Although architectural design should pursue aesthetical quality in parallel with acoustic performance objectives, the process of conciliating acoustic requirements and architectural quality is often difficult and time-consuming, given the different design approaches and criteria of the two disciplines [44
]. In most cases, the architectural and acoustic specialists work rather independently, with relatively few exchanges between them [28
]. For instance, the most common approach followed in the design of concert halls relies on well-known typologies (e.g., shoe-box, fan-shaped, vineyard, etc.) and integrates acoustic simulations in late phases of the design process to verify the adherence of the project to performative requirements. In the design of spaces intended for other purposes, acoustic performances are often overlooked, recurring to acoustic treatments to adjust the performances only in late design phases or after the construction.
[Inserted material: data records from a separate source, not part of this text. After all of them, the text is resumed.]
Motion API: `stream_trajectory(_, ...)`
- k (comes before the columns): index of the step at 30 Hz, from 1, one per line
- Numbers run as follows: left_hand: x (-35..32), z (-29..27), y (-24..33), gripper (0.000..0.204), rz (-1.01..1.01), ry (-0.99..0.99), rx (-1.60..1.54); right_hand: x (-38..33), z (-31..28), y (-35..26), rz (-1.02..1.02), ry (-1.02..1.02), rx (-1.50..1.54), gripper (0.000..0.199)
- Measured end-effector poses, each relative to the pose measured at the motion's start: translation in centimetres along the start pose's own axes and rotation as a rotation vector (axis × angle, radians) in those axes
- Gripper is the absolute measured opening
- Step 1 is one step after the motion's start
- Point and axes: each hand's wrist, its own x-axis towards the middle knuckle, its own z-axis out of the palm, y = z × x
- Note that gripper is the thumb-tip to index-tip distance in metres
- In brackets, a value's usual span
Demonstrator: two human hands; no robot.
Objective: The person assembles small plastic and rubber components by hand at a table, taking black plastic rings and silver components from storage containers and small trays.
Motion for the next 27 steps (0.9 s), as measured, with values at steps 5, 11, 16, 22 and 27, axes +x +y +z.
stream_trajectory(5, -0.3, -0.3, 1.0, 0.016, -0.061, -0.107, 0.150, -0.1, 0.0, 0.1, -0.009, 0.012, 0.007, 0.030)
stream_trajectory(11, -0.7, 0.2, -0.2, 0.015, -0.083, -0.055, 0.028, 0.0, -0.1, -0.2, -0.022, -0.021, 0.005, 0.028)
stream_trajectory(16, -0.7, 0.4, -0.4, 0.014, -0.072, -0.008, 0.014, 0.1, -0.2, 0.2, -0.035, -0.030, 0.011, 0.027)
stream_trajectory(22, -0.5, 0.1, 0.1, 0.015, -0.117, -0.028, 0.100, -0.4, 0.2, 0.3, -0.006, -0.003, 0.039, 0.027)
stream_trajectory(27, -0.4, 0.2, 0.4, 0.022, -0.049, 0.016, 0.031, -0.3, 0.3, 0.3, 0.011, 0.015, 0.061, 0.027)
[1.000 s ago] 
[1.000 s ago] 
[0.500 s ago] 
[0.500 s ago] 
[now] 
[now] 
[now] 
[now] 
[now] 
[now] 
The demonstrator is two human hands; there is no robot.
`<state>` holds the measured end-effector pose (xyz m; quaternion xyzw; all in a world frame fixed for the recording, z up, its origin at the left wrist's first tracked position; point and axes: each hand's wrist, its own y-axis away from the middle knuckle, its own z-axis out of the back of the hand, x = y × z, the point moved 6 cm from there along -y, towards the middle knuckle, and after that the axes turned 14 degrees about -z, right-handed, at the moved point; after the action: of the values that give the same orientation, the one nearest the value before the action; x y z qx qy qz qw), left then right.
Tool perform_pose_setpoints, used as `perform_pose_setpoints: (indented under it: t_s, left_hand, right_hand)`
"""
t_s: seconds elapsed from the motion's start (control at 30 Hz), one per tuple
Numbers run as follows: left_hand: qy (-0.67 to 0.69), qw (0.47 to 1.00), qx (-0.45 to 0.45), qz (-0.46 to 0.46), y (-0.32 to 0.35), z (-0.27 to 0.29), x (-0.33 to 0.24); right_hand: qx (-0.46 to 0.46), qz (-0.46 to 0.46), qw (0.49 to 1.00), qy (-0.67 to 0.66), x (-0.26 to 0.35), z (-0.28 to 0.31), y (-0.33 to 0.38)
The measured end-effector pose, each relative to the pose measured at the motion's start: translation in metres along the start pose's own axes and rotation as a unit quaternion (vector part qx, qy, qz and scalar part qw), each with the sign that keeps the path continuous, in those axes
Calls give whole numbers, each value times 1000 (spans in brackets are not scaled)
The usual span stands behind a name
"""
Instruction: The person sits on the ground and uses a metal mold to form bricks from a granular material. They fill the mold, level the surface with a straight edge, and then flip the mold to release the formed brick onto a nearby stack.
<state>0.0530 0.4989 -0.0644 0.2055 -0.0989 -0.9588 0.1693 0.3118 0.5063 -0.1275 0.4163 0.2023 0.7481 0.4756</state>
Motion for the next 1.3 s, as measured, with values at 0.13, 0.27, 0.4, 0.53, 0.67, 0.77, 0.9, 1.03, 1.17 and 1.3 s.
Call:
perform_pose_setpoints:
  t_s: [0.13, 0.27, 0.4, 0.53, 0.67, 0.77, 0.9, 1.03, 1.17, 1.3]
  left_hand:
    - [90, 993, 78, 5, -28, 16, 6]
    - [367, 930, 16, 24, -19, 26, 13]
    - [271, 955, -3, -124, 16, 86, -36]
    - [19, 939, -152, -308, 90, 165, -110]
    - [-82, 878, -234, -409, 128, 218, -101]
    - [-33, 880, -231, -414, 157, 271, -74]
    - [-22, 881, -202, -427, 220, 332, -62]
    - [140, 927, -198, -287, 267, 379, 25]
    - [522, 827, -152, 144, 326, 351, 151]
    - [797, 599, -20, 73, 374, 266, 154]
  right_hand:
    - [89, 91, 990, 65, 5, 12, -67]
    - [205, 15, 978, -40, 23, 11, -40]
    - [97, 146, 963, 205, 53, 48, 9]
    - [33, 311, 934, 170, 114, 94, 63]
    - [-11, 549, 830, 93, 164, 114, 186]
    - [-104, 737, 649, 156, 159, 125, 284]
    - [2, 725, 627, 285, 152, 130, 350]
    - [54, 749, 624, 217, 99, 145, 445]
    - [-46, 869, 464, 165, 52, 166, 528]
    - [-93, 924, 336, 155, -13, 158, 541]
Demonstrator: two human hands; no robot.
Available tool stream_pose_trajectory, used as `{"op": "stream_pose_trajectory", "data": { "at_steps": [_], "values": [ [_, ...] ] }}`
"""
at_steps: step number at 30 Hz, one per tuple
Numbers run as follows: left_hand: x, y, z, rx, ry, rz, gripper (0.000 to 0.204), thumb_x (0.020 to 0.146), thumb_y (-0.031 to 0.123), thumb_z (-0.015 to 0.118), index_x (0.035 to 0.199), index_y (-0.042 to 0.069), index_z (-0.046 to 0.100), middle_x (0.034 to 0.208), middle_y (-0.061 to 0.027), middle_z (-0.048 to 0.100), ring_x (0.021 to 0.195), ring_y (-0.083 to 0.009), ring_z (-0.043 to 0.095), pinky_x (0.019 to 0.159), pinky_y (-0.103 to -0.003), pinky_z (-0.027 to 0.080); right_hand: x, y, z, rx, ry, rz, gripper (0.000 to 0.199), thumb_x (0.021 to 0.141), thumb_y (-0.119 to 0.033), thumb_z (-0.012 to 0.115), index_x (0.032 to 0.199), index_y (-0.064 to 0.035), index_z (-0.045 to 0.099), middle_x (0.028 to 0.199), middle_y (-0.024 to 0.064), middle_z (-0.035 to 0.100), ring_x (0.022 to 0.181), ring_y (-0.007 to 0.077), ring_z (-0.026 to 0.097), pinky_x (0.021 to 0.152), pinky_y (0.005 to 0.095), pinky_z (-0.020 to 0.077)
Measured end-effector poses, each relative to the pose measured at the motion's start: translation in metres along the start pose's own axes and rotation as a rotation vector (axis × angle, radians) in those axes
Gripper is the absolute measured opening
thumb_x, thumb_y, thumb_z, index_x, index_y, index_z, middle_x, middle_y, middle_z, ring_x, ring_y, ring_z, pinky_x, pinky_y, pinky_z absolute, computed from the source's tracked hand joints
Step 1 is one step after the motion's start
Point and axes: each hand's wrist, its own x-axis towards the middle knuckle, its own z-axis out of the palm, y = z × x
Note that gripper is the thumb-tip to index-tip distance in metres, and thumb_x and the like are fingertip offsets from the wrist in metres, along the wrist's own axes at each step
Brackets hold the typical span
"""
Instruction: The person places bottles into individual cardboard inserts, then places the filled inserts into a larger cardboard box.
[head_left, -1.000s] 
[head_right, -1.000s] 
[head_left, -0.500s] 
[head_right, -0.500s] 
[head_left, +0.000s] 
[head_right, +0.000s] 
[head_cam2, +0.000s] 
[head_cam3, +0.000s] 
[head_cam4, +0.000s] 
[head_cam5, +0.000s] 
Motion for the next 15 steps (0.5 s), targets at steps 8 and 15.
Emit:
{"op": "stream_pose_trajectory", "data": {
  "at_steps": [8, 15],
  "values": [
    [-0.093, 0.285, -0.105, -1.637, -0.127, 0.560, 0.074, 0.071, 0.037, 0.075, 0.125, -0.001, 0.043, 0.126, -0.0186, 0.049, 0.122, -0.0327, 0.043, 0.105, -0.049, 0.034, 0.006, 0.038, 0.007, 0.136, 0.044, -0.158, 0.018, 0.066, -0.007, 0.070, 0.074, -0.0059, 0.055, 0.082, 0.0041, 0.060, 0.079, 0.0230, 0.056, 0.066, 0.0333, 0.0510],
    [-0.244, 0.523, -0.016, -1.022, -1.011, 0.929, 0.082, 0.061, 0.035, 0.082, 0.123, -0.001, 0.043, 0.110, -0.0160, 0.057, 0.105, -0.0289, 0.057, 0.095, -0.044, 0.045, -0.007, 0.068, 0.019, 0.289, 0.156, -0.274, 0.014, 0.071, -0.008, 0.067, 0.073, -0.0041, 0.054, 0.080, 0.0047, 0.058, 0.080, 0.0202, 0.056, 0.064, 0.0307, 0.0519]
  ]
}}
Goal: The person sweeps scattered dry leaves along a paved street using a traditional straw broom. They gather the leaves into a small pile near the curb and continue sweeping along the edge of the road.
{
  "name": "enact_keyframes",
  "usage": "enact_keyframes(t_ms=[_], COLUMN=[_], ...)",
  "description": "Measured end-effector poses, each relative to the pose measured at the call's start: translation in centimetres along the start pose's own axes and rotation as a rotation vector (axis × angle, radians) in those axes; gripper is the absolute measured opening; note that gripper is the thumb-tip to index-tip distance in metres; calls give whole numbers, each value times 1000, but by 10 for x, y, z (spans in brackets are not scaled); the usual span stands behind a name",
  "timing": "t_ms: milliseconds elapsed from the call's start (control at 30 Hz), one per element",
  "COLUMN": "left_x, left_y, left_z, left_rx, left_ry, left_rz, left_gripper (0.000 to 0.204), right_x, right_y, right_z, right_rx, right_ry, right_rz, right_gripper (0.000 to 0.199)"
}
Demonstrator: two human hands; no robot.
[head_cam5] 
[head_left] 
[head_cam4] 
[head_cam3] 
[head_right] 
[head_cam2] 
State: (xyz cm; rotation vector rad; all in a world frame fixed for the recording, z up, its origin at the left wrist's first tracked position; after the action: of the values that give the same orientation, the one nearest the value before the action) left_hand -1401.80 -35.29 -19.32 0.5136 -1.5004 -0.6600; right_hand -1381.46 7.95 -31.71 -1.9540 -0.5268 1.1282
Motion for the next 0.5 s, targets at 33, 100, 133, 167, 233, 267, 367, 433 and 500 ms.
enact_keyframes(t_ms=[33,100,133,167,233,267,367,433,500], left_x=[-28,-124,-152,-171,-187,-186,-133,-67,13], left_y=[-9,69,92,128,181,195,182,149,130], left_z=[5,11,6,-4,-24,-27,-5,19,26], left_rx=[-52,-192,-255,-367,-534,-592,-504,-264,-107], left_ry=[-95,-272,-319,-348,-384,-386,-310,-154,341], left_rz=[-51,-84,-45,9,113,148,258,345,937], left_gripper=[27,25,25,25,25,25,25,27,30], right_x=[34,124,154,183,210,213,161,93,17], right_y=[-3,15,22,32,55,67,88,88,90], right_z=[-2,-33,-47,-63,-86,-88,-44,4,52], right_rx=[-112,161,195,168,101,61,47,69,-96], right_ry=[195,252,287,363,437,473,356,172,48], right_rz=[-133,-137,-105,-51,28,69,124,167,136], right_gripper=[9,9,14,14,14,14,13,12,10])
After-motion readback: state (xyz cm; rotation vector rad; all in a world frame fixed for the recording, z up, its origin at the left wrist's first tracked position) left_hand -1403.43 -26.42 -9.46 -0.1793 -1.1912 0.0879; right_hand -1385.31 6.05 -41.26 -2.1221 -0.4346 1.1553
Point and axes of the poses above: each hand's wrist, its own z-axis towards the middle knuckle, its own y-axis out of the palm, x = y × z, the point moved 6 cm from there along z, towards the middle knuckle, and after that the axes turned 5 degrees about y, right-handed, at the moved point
Since the projects at the final stages are already defined, normally, major form-modifications cannot be pursued anymore, and improvements can only be obtained by altering minor design features, resulting often in costly and little effective solutions [5
In this frame, the implementation of the PBD method in the acoustic field, known as acoustic performance-based design (APBD), would be able to overcome some of the main drawbacks of the traditional method and set-up an effective collaboration between architectural and acoustic specialists. The feedback of the simulations enables one to identify the dependencies between the design features and the acoustic performance, and to optimize the project accordingly. However, despite the mentioned advantages, the application of APBD in current architectural practice appears to be limited.